ROC Kanpur Imposes Substantial Penalty for Omission of DIN in Financial Statements Under Companies Act 2013
Corporate governance in India is heavily reliant on transparency, accountability, and the strict adherence to statutory disclosures. One of the most fundamental identification mechanisms for corporate officers is the Director Identification Number (DIN). Recently, the Registrar of Companies (ROC) in Kanpur issued a stringent adjudication order against Kanchal Farm Land Private Limited. The regulatory authority penalized the assessee company and its officers for failing to disclose their DINs on the annual financial statements, highlighting the Ministry of Corporate Affairs' (MCA) zero-tolerance approach toward procedural negligence.
This comprehensive analysis breaks down the judicial summary of the ROC's order, exploring the statutory framework, the factual matrix of the default, the defense presented by the assessee, and the broader implications for corporate compliance.
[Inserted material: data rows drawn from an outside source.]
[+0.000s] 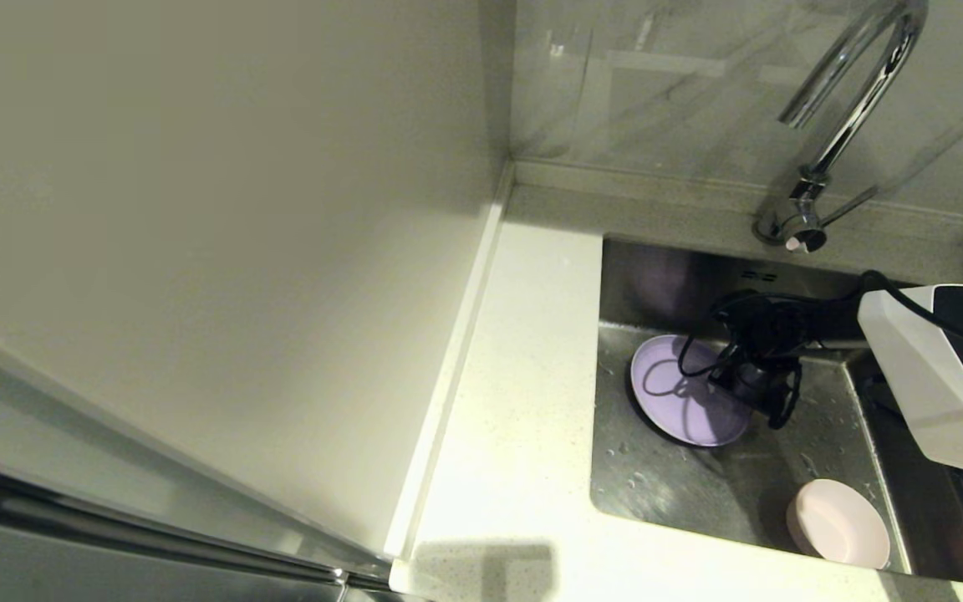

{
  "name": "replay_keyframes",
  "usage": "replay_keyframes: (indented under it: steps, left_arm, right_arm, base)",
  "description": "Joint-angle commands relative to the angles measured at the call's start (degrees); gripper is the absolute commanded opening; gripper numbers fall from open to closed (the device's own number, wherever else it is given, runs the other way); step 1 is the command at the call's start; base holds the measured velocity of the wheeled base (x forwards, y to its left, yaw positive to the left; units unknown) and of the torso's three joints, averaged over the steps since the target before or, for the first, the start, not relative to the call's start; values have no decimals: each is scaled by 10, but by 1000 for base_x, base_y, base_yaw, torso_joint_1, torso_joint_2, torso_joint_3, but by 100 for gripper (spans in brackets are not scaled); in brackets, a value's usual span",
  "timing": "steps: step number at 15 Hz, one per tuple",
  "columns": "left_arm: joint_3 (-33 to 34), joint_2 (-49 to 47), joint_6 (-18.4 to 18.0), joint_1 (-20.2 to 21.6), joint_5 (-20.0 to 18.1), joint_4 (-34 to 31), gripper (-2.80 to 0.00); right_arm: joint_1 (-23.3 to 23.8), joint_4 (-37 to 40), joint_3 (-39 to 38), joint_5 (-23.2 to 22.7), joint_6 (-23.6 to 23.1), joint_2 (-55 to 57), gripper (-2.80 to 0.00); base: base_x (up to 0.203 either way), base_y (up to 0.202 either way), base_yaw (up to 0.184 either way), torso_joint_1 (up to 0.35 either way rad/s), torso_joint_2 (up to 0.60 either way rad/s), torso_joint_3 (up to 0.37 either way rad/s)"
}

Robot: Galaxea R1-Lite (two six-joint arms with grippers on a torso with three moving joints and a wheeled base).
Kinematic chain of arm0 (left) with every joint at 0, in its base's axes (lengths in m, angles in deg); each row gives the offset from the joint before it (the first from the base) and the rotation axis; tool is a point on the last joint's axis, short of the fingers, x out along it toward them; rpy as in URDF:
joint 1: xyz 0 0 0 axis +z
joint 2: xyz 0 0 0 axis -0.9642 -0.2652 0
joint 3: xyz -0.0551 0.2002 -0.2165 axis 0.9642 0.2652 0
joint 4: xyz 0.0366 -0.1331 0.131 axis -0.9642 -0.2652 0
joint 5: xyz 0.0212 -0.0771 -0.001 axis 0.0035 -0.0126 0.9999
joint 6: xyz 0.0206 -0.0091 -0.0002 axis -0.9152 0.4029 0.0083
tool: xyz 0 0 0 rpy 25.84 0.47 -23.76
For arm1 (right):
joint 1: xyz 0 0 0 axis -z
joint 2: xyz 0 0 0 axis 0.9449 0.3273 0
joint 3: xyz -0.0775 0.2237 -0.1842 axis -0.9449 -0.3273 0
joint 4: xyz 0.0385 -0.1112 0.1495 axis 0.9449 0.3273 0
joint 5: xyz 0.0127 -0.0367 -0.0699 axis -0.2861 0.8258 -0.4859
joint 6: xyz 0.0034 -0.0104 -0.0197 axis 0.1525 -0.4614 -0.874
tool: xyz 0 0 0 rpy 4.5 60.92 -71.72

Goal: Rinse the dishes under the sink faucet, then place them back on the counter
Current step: Put a plate back to the table from the sink

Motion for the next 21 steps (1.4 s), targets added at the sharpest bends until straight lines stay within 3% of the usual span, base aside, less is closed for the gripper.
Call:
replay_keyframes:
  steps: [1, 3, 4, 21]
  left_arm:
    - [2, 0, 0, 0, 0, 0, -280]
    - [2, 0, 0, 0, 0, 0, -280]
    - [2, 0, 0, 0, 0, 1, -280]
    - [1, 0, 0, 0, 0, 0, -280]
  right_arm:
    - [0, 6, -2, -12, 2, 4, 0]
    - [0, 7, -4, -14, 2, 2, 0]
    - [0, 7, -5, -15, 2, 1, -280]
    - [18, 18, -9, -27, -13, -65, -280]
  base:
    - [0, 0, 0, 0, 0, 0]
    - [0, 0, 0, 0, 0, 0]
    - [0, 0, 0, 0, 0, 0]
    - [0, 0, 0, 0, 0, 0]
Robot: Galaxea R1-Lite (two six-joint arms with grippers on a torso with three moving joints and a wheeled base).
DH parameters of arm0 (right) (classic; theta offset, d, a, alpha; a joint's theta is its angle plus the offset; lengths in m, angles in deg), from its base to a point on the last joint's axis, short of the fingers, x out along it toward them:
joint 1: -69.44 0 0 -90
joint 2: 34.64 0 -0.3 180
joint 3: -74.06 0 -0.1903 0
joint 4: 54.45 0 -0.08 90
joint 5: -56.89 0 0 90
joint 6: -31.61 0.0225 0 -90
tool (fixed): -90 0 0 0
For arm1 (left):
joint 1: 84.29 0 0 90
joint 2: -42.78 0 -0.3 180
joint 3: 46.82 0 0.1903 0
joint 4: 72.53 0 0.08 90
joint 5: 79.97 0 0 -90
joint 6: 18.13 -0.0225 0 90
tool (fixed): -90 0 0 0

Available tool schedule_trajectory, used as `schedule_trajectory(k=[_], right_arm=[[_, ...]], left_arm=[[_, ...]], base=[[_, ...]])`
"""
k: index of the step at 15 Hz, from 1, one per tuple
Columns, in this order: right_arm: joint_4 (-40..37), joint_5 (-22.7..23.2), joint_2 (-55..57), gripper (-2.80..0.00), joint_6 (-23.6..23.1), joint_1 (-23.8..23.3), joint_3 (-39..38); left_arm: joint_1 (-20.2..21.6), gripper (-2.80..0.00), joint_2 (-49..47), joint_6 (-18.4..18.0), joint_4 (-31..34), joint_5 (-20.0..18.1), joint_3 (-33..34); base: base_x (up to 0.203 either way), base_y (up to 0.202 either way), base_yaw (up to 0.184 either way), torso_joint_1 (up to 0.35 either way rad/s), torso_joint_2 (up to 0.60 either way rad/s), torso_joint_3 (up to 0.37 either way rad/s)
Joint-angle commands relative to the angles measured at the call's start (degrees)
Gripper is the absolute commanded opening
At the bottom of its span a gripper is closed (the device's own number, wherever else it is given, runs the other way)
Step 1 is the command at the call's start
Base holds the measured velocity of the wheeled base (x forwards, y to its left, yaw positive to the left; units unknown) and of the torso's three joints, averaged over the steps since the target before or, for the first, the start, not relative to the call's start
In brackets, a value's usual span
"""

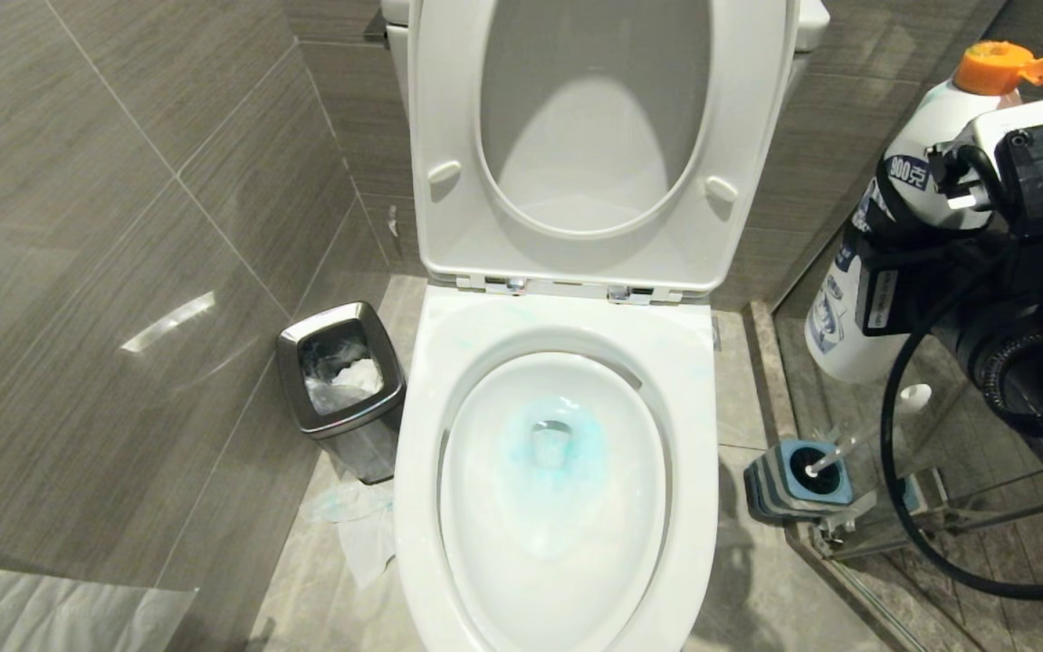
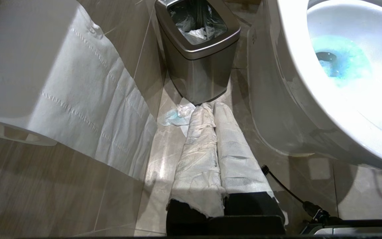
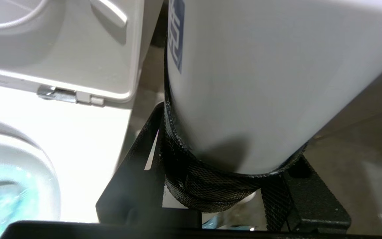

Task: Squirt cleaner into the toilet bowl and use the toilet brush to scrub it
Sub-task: Place the cleaning agent on the floor

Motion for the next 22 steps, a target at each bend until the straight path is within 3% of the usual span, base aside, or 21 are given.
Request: schedule_trajectory(k=[1,4,7,9,14,18,22], right_arm=[[-5.7,6.4,-2.0,-2.80,6.0,-4.7,-0.2],[-14.8,22.7,-5.3,-2.80,11.5,-13.6,-0.4],[-17.8,38.6,-5.4,-2.80,13.0,-24.2,-0.5],[-17.5,43.7,-2.1,-2.80,13.0,-29.3,0.1],[-3.7,44.0,12.2,-2.80,11.2,-30.6,1.1],[10.6,39.1,26.4,-2.80,8.6,-29.5,6.1],[13.4,33.7,30.6,-2.80,8.1,-25.1,8.3]], left_arm=[[0.0,-2.80,0.0,0.0,-0.1,0.0,0.0],[0.0,-2.80,0.0,0.0,-0.1,0.0,0.0],[0.0,-2.80,0.0,0.0,0.0,0.0,0.0],[0.0,-2.80,0.0,0.0,-0.1,0.0,0.0],[0.0,-2.80,0.0,0.0,0.0,0.0,-0.1],[0.0,-2.80,0.0,0.0,0.0,0.0,0.0],[0.0,-2.80,0.0,0.0,0.0,0.0,-0.1]], base=[[0.000,0.000,0.000,0.000,0.00,0.000],[0.000,0.000,0.000,0.000,0.00,0.000],[0.000,0.000,0.000,0.000,0.00,0.000],[0.000,0.000,0.000,0.000,0.00,0.000],[0.000,0.000,0.000,0.000,0.00,0.000],[0.000,0.000,0.000,0.000,0.00,0.000],[0.000,0.000,0.000,0.000,0.00,0.000]])
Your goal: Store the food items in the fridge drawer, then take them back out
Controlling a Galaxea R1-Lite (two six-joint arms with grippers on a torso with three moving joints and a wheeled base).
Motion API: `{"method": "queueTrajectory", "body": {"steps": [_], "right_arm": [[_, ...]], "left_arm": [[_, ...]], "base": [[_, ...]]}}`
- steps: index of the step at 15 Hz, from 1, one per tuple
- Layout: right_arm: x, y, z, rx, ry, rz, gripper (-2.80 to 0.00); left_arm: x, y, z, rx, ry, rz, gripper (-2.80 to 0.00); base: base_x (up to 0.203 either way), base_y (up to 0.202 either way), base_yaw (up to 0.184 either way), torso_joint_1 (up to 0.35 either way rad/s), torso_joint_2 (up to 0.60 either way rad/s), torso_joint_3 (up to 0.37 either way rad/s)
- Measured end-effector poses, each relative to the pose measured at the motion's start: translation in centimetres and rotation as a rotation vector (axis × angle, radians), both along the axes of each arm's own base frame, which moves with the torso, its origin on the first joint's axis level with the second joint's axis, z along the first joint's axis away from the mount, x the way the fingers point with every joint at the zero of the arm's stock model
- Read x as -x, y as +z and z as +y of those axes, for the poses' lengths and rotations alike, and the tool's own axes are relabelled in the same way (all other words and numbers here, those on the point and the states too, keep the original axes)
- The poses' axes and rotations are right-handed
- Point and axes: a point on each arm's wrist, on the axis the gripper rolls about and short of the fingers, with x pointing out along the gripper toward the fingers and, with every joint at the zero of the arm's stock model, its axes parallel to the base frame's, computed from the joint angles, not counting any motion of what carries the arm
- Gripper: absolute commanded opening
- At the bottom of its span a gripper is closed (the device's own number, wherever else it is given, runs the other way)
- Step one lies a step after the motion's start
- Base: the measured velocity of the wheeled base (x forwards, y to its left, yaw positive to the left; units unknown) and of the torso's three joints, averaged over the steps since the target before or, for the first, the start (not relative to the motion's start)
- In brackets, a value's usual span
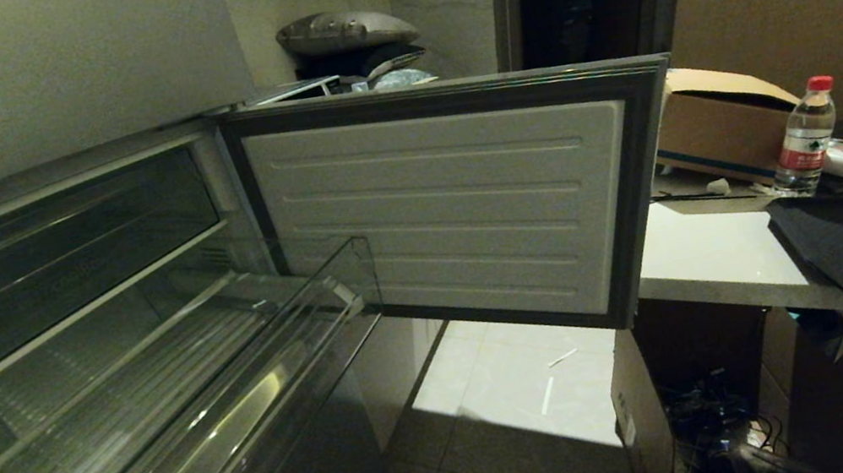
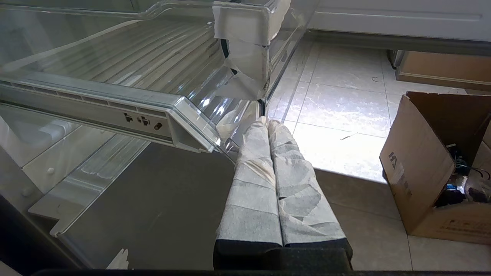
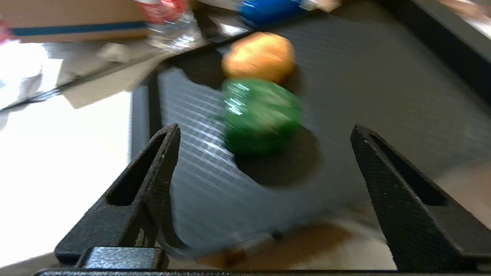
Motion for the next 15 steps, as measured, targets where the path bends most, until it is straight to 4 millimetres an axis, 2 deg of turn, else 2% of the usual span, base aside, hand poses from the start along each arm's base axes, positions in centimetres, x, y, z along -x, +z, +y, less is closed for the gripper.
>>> {"method": "queueTrajectory", "body": {"steps": [11, 15], "right_arm": [[-6.2, -3.7, -3.4, 0.014, 0.111, 0.069, 0.0], [-7.6, -5.0, -4.3, 0.024, 0.121, 0.096, 0.0]], "left_arm": [[0.0, 0.0, 0.0, 0.0, 0.0, 0.0, -2.8], [0.0, 0.0, 0.0, 0.0, 0.001, 0.0, -2.8]], "base": [[0.0, 0.0, 0.0, 0.0, 0.0, 0.0], [0.0, 0.0, 0.0, 0.0, 0.0, 0.0]]}}
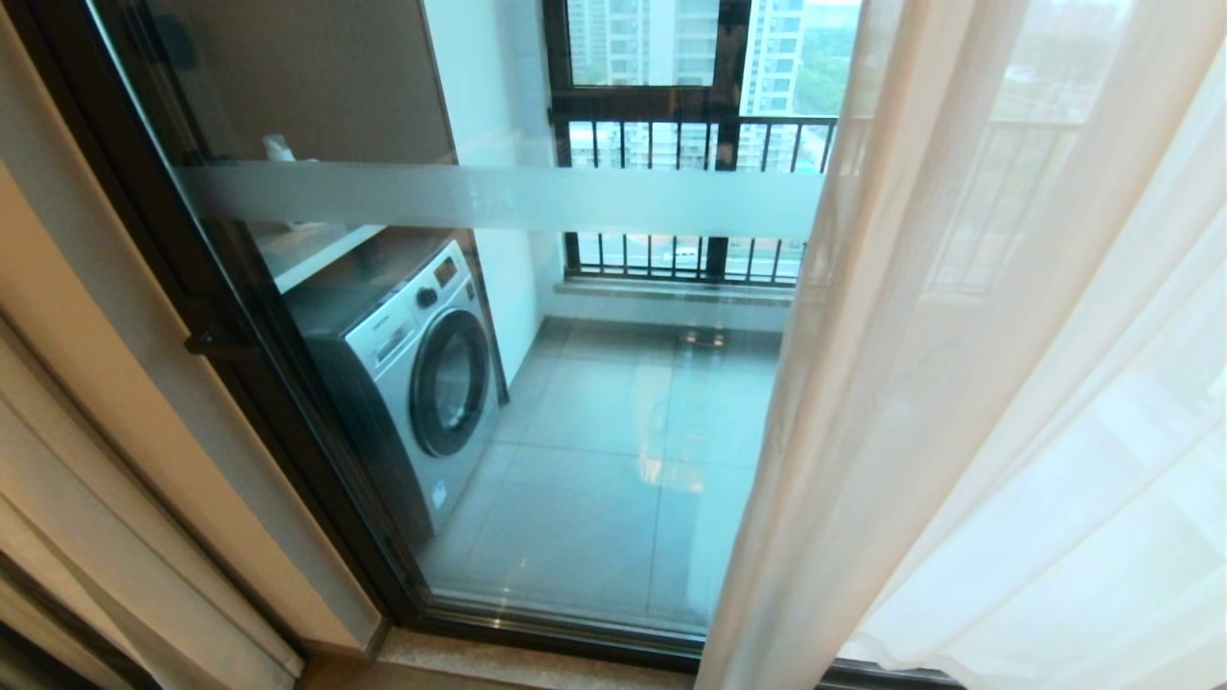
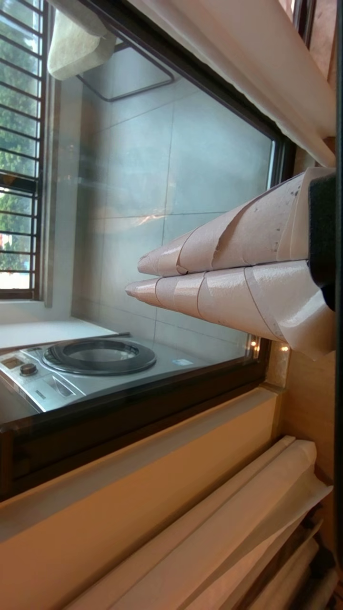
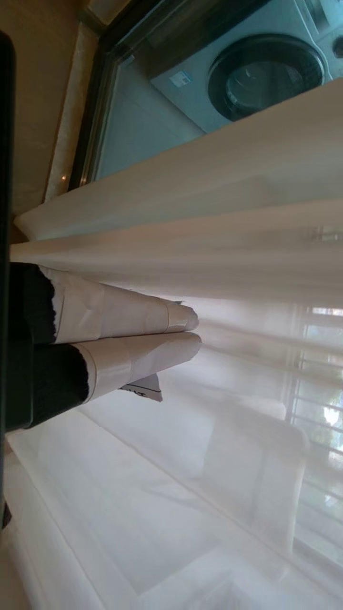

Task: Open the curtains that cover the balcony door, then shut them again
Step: Close the inner curtains on both sides

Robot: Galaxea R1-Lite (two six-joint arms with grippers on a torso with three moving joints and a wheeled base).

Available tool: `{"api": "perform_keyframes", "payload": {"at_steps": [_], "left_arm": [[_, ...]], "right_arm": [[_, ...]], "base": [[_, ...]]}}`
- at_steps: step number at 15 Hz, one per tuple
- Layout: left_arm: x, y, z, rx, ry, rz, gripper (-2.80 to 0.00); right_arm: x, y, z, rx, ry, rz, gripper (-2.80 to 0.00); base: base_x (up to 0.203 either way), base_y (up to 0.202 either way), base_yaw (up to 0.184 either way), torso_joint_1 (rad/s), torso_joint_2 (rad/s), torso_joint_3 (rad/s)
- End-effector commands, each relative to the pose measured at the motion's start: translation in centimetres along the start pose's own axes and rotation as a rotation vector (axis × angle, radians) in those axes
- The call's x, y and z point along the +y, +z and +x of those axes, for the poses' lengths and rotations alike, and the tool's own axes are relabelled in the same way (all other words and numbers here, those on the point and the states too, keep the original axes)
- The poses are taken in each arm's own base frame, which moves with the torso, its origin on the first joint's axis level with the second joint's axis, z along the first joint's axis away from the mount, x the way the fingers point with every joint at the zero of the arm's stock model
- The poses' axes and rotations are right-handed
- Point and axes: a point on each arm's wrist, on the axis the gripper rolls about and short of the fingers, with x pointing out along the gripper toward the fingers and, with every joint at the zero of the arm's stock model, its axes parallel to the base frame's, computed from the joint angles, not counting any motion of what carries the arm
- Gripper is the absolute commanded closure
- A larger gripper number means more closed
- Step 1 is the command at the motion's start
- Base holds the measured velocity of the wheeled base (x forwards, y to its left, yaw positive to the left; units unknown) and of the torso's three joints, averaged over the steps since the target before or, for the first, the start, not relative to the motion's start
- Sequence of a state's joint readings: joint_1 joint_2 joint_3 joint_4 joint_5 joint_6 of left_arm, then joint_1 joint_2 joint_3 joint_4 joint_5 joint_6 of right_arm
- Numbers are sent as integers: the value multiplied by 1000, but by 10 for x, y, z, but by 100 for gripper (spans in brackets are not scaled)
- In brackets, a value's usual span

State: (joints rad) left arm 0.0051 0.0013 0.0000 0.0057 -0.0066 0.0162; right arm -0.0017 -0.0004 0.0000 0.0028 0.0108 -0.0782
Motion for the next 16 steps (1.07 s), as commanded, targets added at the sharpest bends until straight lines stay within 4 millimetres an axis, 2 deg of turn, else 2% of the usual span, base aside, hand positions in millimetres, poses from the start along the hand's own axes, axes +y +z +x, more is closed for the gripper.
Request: {"api": "perform_keyframes", "payload": {"at_steps": [1, 16], "left_arm": [[0, 0, 0, -1, 0, -1, 0], [0, 0, 0, -1, -2, -2, 0]], "right_arm": [[0, 0, 0, 1, -9, 5, 0], [0, 0, 0, 1, -11, 20, 0]], "base": [[0, 0, 0, 0, 0, 0], [0, 0, 0, 0, 0, 0]]}}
Statutory Framework Governing DIN Disclosures
To fully grasp the gravity of the adjudication order, it is imperative to examine the legal provisions invoked by the regulatory authorities under the Companies Act 2013.
The Mandate of Section 158
The foundation of this regulatory action rests upon Section 158 of the Companies Act 2013. This provision explicitly dictates that every individual or assessee company must furnish the DIN in all returns, information, or particulars related to the director or the company, whenever such documents are submitted to the Registrar or the Central Government.
Crucial Note: The legislative intent behind
Section 158is to ensure that the identity of the signatory is unequivocally established, preventing fraudulent filings and ensuring that the regulatory authorities can track the directorship footprint of any individual across multiple corporate entities.
Penal Consequences Under Section 172
When a specific chapter of the Act lacks a dedicated penalty clause for a particular violation, the residual penalty provisions come into play. Since Section 158 does not have an inbuilt penalty sub-section, the authorities invoked Section 172 of the Companies Act 2013.
Under Section 172, if an assessee company defaults in complying with the provisions of the chapter, both the corporate entity and every officer in default face a baseline penalty of Rs. 50,000. In instances of continuous failure, an additional daily penalty of Rs. 500 is levied, capped at a maximum of Rs. 3,00,000 for the assessee company and Rs. 1,00,000 for individual officers.
Adjudicatory Powers Under Section 454
The entire proceeding was conducted under the ambit of Section 454 of the Companies Act 2013, read alongside the Companies (Adjudication of Penalties) Rules, 2014. This section empowers the appointed Adjudicating Officers to evaluate non-compliances, conduct hearings, and levy monetary penalties without the immediate need for judicial tribunal intervention, thereby streamlining corporate regulatory enforcement.